-2

How to extract root domain in C#?

www.google.co.in => google.co.in
google.co.in => google.co.in
coo.coo.coo.coo.com => coo.com
www.google.com => google.com

Do I have to hardcode all the top-level domains into my application?

The code I have is found on every topic concerning this problem:

string domainName = host.Split('.')[host.Split('.').Count() - 2] + "." +
                                    host.Split('.')[host.Split('.').Count() - 1];

But it doesn't work for domains like google.co.uk (as it returns co.uk)

Edit:

What I have found working so far is doing a HTTP request to "http://whois.domaintools.com/www.domain.org" which returns a 301 response code with a url containing the root domain. This is the most reliable solution for me at the moment. Maybe there is another free API for doing this?

Darxis
  • 1,482
  • 1
  • 17
  • 37
  • the top levels above are `in` and `com` – Daniel A. White Jun 17 '14 at 17:38
  • I know... I want to have a piece of code that will do it for any domain – Darxis Jun 17 '14 at 17:39
  • what are you attempting to accomplish? – Daniel A. White Jun 17 '14 at 17:39
  • As written in my question: I want to extract the root domain for any subdomain given – Darxis Jun 17 '14 at 17:40
  • but maybe theres a better way to solve it if you just provided some context. – Daniel A. White Jun 17 '14 at 17:41
  • I have a C# application.
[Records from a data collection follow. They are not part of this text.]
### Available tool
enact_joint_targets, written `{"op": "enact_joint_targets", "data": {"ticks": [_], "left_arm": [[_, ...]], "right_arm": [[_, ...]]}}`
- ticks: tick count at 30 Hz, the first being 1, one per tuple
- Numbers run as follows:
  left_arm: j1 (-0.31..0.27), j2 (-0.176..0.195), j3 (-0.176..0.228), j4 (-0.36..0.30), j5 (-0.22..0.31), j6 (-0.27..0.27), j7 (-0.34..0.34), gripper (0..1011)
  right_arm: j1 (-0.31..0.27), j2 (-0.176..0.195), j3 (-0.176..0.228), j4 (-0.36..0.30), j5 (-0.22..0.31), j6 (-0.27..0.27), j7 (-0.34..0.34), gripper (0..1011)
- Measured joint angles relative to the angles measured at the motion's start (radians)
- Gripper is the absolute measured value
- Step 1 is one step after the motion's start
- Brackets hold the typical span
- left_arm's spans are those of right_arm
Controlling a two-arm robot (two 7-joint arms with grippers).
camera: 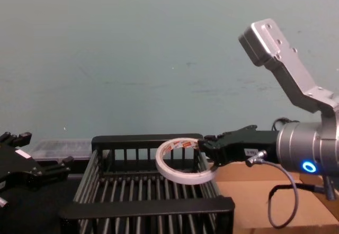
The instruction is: Pick up the white tape and place it into the black box , Pick up the silver tape and place it into the brown box.
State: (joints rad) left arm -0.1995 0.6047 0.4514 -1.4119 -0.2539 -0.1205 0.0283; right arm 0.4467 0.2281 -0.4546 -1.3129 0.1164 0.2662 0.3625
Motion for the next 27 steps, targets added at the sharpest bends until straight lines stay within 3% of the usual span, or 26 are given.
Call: {"op": "enact_joint_targets", "data": {"ticks": [16,27], "left_arm": [[0.000,0.000,0.000,0.000,0.000,0.000,0.000,1001],[0.000,0.000,0.000,0.000,0.000,0.000,0.000,1001]], "right_arm": [[-0.003,0.002,0.001,-0.005,0.001,0.000,-0.001,99],[-0.004,0.003,0.002,-0.007,0.002,0.000,-0.002,399]]}}
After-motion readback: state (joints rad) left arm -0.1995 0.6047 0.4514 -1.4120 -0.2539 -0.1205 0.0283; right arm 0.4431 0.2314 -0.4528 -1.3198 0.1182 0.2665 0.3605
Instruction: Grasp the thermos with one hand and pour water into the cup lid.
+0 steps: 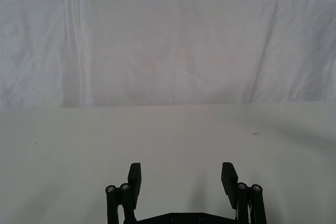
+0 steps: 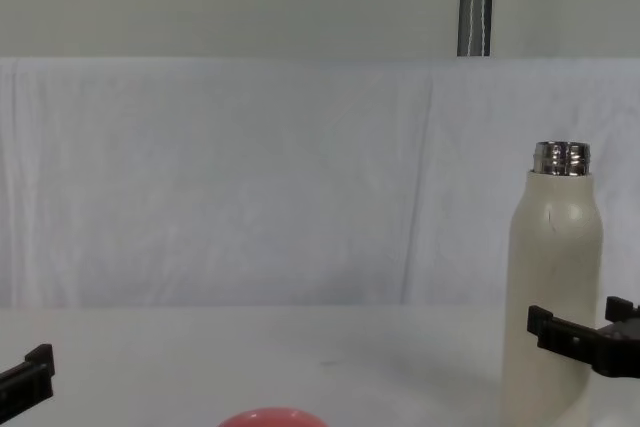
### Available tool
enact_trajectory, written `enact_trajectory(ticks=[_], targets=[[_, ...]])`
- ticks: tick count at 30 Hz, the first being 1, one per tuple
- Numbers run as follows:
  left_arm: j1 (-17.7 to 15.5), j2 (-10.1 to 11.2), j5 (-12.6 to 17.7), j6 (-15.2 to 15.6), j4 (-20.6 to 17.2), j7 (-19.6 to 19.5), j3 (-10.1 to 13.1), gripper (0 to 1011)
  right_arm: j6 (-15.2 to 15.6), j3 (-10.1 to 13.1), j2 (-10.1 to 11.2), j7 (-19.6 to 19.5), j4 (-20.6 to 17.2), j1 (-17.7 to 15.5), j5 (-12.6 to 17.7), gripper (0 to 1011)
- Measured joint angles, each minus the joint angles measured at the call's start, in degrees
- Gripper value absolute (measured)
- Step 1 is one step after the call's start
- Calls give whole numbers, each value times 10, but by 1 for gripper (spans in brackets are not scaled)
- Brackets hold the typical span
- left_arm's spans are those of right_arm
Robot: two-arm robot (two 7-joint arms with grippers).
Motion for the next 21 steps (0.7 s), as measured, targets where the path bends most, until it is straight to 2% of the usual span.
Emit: enact_trajectory(ticks=[21], targets=[[0,0,0,0,0,0,0,1001,-7,-9,-1,4,44,37,6,1001]])
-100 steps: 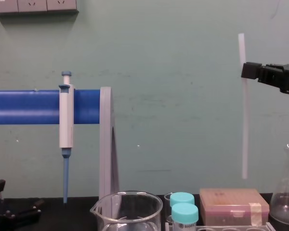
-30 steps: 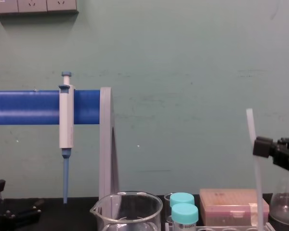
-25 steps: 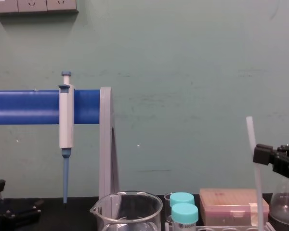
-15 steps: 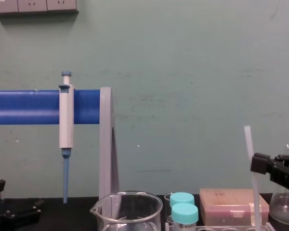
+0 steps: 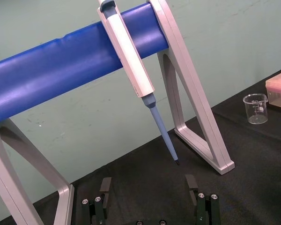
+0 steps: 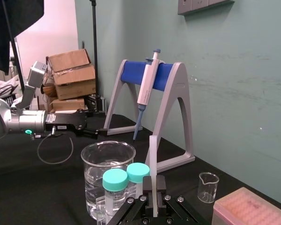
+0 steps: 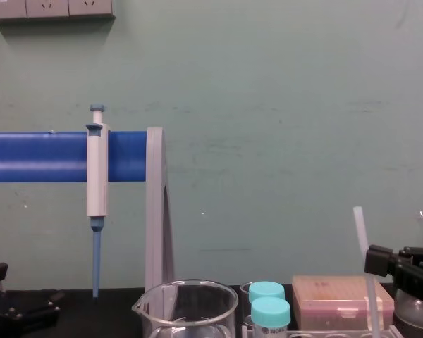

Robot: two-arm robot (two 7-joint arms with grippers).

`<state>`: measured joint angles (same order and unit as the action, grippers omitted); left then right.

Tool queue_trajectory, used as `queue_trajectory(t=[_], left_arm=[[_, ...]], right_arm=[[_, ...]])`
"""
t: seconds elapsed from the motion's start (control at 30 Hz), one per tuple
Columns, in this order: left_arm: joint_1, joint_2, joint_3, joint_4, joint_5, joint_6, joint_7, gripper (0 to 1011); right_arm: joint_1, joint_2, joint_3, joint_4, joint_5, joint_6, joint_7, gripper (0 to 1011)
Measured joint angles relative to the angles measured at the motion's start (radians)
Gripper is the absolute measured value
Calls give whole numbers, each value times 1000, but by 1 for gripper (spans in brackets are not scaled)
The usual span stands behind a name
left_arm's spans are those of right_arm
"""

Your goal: Pick up the stirring rod with one hand, then place it down.

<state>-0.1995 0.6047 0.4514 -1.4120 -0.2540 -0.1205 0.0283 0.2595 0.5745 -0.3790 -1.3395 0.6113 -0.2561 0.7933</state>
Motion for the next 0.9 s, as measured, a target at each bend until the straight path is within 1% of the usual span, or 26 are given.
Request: queue_trajectory(t=[0.33,0.9], left_arm=[[0,0,0,0,0,0,0,1000],[0,0,0,0,0,0,0,1000]], right_arm=[[-1,-6,1,19,-7,-5,0,53],[-6,-4,5,18,-14,-4,-10,53]])
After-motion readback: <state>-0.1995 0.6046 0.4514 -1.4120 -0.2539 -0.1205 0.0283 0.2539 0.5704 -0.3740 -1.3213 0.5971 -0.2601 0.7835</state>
Users type domains in it, and I just want to remove subdomain prefixes like "ftp." "www." to have only the root domain name – Darxis Jun 17 '14 at 17:43
  • there isn't an algorithmic way to determine that. www.google.com and google.com might not have the same IP address. – Daniel A. White Jun 17 '14 at 17:45
  • That's why I want to know if there is any way of doing it simply using built-in C# classes, or do I have to manually hardcode every top-level domain names (.com .net .co.it etc) – Darxis Jun 17 '14 at 17:46
  • The downvotes are likely for lack of research. You have shown a requirement with no attempt to solve it. Also, the complaint doesn't belong in your question (a quick question to that effect in the comments is fine, but please don't rant). I have rolled back the edit. – BradleyDotNET Jun 17 '14 at 17:56
  • The problem here is that `.co.it` is not a top-level domain. It's `.it` that is the top-level domain. You can't tell how many sub levels there are without a list that determines how different top-level domains are used. Some have multiple uses even, for example both `google.uk` and `google.co.uk` are possible domains. – Guffa Jun 17 '14 at 17:57
  • Hmm, no research you say? I have found so much code for this, but I have not found any code that works for any domain. The codes on the Internet works like this: take the substring between the last by one dot, and the end of the string. And it doesn't work for domains like google.co.uk – Darxis Jun 17 '14 at 18:01
  • 1
    That kind of information is good to include in your question, as it shows what you know (doesn't) work and perhaps shows where you are trying to go, etc. Knowing that **vastly** improves the question quality. Think about it from our end. Read your question again and see if *you* would think you had done any research/tried anything. – BradleyDotNET Jun 17 '14 at 18:05

1 Answers1

3

The general problem is not at all simple. The rules for what constitutes a valid domain name are set by the authorities that control each top level domain (i.e. .com, .uk, .au, etc.).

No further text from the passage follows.